*Exercise prompt*: Write down exactly the lines of the listing below, beginning with the one containing "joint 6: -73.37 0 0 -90" and closing with the final line.

*Records shown*:
══════════
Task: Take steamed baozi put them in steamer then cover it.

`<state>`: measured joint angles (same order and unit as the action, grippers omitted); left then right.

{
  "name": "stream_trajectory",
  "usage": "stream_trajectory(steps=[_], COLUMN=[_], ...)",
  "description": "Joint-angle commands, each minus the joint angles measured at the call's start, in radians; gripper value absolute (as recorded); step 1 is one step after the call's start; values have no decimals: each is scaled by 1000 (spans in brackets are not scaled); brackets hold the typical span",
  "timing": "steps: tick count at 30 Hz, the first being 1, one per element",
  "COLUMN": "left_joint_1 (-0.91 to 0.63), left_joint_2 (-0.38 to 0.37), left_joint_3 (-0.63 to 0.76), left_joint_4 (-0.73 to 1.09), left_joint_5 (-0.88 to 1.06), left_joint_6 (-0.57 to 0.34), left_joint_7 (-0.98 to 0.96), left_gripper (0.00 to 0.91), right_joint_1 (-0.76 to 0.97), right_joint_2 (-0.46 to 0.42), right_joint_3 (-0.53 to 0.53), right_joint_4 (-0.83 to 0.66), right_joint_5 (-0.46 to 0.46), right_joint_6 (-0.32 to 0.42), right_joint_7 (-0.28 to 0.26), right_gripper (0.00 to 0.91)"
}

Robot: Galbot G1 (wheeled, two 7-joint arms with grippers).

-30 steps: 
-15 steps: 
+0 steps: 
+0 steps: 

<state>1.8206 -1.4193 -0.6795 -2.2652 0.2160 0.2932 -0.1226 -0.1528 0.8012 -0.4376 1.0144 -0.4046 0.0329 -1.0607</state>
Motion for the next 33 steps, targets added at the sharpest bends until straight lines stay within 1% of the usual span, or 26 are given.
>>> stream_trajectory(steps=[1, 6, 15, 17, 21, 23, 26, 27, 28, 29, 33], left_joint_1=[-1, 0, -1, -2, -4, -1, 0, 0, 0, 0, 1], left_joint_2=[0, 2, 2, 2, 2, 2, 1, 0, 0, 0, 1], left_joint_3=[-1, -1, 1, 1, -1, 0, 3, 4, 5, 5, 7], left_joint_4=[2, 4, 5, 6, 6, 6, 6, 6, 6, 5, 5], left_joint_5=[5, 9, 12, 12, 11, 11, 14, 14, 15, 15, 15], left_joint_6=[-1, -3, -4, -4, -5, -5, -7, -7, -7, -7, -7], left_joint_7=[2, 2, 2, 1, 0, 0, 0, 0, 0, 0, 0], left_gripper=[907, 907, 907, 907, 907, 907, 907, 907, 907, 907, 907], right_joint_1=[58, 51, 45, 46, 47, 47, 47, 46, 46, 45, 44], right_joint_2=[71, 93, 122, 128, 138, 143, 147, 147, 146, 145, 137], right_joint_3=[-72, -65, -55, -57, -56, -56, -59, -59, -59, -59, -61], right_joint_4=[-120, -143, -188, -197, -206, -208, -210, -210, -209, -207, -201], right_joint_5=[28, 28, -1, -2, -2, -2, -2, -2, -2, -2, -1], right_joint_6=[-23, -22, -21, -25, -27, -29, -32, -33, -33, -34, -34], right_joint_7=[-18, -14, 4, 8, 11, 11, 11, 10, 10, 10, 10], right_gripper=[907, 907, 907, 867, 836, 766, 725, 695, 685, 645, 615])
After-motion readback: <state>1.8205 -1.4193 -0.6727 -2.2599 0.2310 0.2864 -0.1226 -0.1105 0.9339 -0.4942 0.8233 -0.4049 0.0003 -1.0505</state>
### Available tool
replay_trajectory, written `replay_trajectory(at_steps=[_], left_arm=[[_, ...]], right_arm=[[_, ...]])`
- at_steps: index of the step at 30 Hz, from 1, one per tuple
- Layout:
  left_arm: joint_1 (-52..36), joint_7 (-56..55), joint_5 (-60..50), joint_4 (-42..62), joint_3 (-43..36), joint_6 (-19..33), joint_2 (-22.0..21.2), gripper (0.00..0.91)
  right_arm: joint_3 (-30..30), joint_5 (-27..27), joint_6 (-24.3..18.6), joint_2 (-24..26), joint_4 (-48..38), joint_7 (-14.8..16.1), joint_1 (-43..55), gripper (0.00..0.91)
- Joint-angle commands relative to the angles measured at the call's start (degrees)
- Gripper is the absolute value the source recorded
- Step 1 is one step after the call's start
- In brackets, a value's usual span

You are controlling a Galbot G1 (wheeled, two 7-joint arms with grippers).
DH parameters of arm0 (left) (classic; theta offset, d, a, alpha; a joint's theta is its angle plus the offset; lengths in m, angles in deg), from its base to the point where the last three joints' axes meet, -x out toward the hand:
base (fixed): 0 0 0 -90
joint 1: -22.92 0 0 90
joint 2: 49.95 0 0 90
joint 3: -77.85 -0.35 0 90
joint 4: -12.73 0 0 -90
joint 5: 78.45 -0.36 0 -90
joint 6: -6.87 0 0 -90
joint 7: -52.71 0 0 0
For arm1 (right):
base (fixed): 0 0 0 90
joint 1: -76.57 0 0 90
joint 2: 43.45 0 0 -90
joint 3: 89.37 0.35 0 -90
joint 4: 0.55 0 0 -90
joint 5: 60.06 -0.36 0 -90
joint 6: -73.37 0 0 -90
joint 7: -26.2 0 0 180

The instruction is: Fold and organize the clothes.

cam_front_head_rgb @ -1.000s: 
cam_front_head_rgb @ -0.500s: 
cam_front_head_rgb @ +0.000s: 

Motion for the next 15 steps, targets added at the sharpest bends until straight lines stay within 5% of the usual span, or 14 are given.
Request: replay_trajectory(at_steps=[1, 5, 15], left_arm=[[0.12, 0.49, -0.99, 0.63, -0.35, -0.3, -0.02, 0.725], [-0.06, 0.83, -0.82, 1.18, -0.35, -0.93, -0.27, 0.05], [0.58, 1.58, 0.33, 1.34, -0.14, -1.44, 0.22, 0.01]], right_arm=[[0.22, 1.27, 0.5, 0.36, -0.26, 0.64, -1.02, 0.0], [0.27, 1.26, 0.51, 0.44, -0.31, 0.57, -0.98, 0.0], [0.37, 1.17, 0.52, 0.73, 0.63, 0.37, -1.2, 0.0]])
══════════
*Task solution*:
joint 6: -73.37 0 0 -90
joint 7: -26.2 0 0 180

The instruction is: Fold and organize the clothes.

cam_front_head_rgb @ -1.000s: 
cam_front_head_rgb @ -0.500s: 
cam_front_head_rgb @ +0.000s: 

Motion for the next 15 steps, targets added at the sharpest bends until straight lines stay within 5% of the usual span, or 14 are given.
Request: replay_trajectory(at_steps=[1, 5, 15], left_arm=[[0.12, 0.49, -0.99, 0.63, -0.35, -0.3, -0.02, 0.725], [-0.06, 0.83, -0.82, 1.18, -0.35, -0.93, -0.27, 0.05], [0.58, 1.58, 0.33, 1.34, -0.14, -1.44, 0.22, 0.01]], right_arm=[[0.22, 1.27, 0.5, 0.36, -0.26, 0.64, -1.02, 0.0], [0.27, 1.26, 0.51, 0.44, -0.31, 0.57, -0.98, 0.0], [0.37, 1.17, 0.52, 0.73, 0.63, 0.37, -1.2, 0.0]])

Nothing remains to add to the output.